Ia pernah mewakili Indonesia baca puisi dan festival sastra di 24 kota di
Asia, Amerika, Australia, Eropa, dan Afrika sejak 1970. Puisinya telah
diterjemahkan ke dalam bahasa Jawa, Sunda, Bali, Inggris, Prancis, Jerman,
Rusia, dan Cina.
Kegiatan kemasyarakatan yang
dilakukannnya, antara lain menjadi pengurus perpustakaan PII, Pekalongan
(1954-56), bersama S.N. Ratmana merangkap sekretaris PII Cabang Pekalongan,
Ketua Lembaga Kesenian Alam Minangkabau (1984-86), Pendiri Badan Pembina
Yayasan Bina Antarbudaya (1985) dan kini menjadi ketuanya, serta bekerja sama
dengan badan beasiswa American Field Service, AS menyelenggarakan pertukaran
pelajar. Pada tahun 1974–1976 ia terpilih sebagai anggota Dewan Penyantun Board
of Trustees AFS International, New York.
Ia juga
membantu LSM Geram (Gerakan Antimadat, pimpinan Sofyan Ali). Dalam kampanye
antinarkoba ia menulis puisi dan lirik lagu “Genderang Perang Melawan Narkoba”
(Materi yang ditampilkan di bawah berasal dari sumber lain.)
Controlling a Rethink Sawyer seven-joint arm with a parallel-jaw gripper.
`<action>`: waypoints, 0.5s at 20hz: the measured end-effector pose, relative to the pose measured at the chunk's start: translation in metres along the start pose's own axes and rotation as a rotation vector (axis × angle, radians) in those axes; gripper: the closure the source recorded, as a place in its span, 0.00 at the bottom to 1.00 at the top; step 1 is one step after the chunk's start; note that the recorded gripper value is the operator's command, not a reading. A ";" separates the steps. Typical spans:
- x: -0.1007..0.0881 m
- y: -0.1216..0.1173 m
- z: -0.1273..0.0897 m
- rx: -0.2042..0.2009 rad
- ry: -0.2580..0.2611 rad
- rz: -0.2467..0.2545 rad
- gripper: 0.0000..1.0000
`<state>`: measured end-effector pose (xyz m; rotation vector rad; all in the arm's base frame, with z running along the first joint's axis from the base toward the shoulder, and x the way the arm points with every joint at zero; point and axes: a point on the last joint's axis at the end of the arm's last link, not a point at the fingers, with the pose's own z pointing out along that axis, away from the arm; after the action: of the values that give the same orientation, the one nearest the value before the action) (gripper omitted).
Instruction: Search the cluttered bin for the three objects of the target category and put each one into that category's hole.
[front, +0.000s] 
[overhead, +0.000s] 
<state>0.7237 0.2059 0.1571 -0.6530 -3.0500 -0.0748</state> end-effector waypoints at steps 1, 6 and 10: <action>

dan “Himne Anak Muda Keluar dari Neraka” dan digubah Ian Antono). Dalam
kegiatan itu, bersama empat tokoh masyarakat lain, Taufiq mendapat penghargaan
dari Presiden Megawati (2002).
Kini Taufiq menjadi anggota Badan Pertimbangan Bahasa, Pusat Bahasa dan
konsultan Balai Pustaka, di samping aktif sebagai redaktur senior majalah
Horison.
Anugerah yang diterima:
- Anugerah Seni dari Pemerintah RI (1970)
- Cultural Visit Award dari Pemerintah Australia (1977)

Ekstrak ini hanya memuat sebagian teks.